Data extract |
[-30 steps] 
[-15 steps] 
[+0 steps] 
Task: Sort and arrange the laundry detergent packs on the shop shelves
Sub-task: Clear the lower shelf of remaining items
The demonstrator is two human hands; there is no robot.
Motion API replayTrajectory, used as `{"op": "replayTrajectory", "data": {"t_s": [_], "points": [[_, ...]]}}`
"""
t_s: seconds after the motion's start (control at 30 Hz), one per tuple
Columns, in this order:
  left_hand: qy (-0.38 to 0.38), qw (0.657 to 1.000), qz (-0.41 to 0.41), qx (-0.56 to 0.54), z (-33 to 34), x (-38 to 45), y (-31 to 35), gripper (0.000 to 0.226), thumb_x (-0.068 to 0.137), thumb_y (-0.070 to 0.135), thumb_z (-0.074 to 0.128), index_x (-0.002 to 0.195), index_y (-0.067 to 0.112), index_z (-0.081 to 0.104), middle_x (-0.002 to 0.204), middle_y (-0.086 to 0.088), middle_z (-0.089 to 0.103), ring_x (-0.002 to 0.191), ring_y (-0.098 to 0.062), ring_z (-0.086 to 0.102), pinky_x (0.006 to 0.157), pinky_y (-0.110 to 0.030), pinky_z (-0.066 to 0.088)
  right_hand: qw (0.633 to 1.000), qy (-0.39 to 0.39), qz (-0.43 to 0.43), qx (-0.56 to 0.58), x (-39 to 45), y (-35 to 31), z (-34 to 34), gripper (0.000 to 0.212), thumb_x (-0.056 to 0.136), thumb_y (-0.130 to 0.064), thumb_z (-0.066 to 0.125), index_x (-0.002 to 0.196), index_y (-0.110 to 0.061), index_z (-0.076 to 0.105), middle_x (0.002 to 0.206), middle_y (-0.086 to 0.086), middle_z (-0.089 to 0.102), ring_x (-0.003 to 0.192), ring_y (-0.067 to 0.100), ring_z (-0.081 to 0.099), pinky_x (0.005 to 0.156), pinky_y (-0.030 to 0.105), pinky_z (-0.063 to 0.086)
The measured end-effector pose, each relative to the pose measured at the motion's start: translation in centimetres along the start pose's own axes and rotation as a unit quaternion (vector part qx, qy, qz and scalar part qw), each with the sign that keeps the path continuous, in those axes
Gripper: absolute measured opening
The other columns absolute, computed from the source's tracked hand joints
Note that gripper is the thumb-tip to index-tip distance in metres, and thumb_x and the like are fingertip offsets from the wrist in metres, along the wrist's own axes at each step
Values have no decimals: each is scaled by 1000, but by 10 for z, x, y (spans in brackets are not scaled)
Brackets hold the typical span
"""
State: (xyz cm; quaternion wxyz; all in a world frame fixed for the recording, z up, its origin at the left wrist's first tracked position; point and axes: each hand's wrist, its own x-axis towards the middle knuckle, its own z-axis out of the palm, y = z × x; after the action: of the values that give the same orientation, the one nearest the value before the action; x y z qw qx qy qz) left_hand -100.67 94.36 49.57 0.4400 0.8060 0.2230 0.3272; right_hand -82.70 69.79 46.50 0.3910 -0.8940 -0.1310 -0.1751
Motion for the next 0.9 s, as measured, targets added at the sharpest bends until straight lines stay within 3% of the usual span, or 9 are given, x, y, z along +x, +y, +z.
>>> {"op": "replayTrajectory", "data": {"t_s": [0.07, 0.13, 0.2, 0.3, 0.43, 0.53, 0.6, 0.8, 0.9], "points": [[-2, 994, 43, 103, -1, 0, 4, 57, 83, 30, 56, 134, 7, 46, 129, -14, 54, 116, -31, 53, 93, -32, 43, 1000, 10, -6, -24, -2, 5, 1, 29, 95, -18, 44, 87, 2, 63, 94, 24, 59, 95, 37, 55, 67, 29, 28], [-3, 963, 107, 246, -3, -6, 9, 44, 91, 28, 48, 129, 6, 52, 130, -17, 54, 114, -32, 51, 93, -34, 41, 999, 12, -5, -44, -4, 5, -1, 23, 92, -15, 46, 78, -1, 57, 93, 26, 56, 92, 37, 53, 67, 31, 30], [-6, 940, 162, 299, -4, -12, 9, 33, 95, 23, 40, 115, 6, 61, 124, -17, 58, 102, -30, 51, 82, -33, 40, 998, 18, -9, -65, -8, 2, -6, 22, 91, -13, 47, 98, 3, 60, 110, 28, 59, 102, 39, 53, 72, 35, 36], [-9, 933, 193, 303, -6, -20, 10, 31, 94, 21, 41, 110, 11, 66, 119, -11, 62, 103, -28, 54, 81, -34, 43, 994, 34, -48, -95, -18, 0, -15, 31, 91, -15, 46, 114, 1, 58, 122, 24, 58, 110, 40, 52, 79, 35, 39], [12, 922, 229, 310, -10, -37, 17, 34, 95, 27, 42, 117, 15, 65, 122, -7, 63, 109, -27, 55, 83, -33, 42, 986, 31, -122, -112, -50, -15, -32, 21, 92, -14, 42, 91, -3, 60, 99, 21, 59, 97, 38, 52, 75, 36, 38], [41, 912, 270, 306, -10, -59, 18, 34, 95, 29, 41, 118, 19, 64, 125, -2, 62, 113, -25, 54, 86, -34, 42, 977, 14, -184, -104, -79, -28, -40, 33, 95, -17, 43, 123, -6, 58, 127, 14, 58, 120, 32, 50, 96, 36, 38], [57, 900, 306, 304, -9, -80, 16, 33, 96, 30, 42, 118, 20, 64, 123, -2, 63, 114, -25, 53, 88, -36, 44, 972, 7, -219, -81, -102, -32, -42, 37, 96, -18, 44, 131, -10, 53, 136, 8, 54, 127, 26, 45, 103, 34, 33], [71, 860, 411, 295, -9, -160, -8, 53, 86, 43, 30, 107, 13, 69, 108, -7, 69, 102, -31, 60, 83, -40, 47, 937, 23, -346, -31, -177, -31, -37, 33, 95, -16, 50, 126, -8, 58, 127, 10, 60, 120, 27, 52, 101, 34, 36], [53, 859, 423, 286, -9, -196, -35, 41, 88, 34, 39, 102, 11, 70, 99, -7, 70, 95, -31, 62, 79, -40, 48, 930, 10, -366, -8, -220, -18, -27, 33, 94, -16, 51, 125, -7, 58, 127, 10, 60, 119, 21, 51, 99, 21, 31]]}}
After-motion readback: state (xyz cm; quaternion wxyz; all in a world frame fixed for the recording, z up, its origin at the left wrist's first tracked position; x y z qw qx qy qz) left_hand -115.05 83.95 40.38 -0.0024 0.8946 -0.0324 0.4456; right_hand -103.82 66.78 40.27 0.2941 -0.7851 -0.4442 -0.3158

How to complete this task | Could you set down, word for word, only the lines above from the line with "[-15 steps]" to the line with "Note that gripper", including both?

Answer for the task |
[-15 steps] 
[+0 steps] 
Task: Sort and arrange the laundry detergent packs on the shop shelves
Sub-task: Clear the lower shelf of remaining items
The demonstrator is two human hands; there is no robot.
Motion API replayTrajectory, used as `{"op": "replayTrajectory", "data": {"t_s": [_], "points": [[_, ...]]}}`
"""
t_s: seconds after the motion's start (control at 30 Hz), one per tuple
Columns, in this order:
  left_hand: qy (-0.38 to 0.38), qw (0.657 to 1.000), qz (-0.41 to 0.41), qx (-0.56 to 0.54), z (-33 to 34), x (-38 to 45), y (-31 to 35), gripper (0.000 to 0.226), thumb_x (-0.068 to 0.137), thumb_y (-0.070 to 0.135), thumb_z (-0.074 to 0.128), index_x (-0.002 to 0.195), index_y (-0.067 to 0.112), index_z (-0.081 to 0.104), middle_x (-0.002 to 0.204), middle_y (-0.086 to 0.088), middle_z (-0.089 to 0.103), ring_x (-0.002 to 0.191), ring_y (-0.098 to 0.062), ring_z (-0.086 to 0.102), pinky_x (0.006 to 0.157), pinky_y (-0.110 to 0.030), pinky_z (-0.066 to 0.088)
  right_hand: qw (0.633 to 1.000), qy (-0.39 to 0.39), qz (-0.43 to 0.43), qx (-0.56 to 0.58), x (-39 to 45), y (-35 to 31), z (-34 to 34), gripper (0.000 to 0.212), thumb_x (-0.056 to 0.136), thumb_y (-0.130 to 0.064), thumb_z (-0.066 to 0.125), index_x (-0.002 to 0.196), index_y (-0.110 to 0.061), index_z (-0.076 to 0.105), middle_x (0.002 to 0.206), middle_y (-0.086 to 0.086), middle_z (-0.089 to 0.102), ring_x (-0.003 to 0.192), ring_y (-0.067 to 0.100), ring_z (-0.081 to 0.099), pinky_x (0.005 to 0.156), pinky_y (-0.030 to 0.105), pinky_z (-0.063 to 0.086)
The measured end-effector pose, each relative to the pose measured at the motion's start: translation in centimetres along the start pose's own axes and rotation as a unit quaternion (vector part qx, qy, qz and scalar part qw), each with the sign that keeps the path continuous, in those axes
Gripper: absolute measured opening
The other columns absolute, computed from the source's tracked hand joints
Note that gripper is the thumb-tip to index-tip distance in metres, and thumb_x and the like are fingertip offsets from the wrist in metres, along the wrist's own axes at each step

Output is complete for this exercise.